Ao dito, falei; por quê? Mas Zé Bebelo me ouviu, inteiramente. As surpresas. Ele expôs uma desconfiança perturbada. Esticou o beiço. Bateu três vezes com a cabeça. Ele não tinha medo? Tinha as inquietações. Sei disso, soube, logo.
Assim eu tinha acertado. Zé Bebelo então se riu, modo generoso.
Adiantava? Ainda falou: – “Ah, qual, Tatarana. Tu vale o melhor.
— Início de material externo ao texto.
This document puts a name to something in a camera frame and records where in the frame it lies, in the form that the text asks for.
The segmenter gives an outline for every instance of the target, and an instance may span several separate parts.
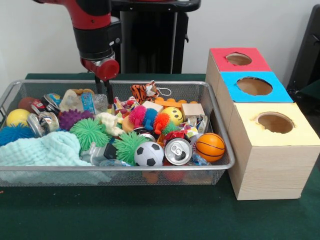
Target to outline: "green spiky ball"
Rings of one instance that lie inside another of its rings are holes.
[[[103,124],[99,124],[99,121],[88,118],[73,125],[70,133],[78,138],[81,151],[88,151],[93,142],[101,148],[110,141],[110,136],[105,134],[105,128]]]
[[[137,133],[134,131],[123,133],[119,137],[121,140],[116,139],[115,143],[113,144],[117,149],[116,158],[134,166],[135,151],[140,144],[148,142],[148,140],[144,136],[137,135]]]
[[[173,131],[176,131],[177,130],[177,127],[176,125],[174,124],[173,121],[170,120],[170,122],[168,123],[168,125],[165,127],[165,129],[162,131],[162,134],[163,135],[167,135]]]

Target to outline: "soccer ball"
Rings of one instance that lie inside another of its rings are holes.
[[[162,166],[164,156],[164,150],[158,143],[147,141],[135,151],[134,161],[137,166]]]

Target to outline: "stuffed tiger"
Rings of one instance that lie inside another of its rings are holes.
[[[152,101],[153,98],[157,98],[160,94],[154,80],[146,85],[132,85],[131,92],[139,104],[144,101]]]

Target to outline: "orange basketball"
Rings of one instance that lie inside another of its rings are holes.
[[[224,140],[217,134],[203,134],[195,143],[195,151],[208,162],[218,161],[225,153]]]

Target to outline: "round hole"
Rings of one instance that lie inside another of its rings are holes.
[[[294,124],[290,118],[278,112],[264,112],[258,117],[258,123],[273,133],[286,134]]]
[[[237,66],[245,66],[252,63],[252,59],[249,56],[238,52],[229,54],[226,59],[229,63]]]
[[[272,92],[272,86],[265,80],[257,77],[244,77],[238,80],[236,84],[243,92],[253,96],[268,95]]]
Tu é meu homem!...” – para alargamentos. Murmurei o sosso de coisa, o que nem era palavras. – “A bem, vamos animar esses rapazes...” – amém, ele disse, espetaculava. Daí desapartamos, eu para a cozinha, ele para a varanda. O que eu tinha feito? Não por saber – mas somente pelo querer – eu tinha marcado. Agora, ele ia pensar em mim, mas meditado muito. Achei. Agora, ele ia não poder trair, simples, mas havia de raciocinar as vezes, dar de rédea para trás – do avançado para traição. A certa graça, a situação dele, aparvada. Eu estava com o bom jogo.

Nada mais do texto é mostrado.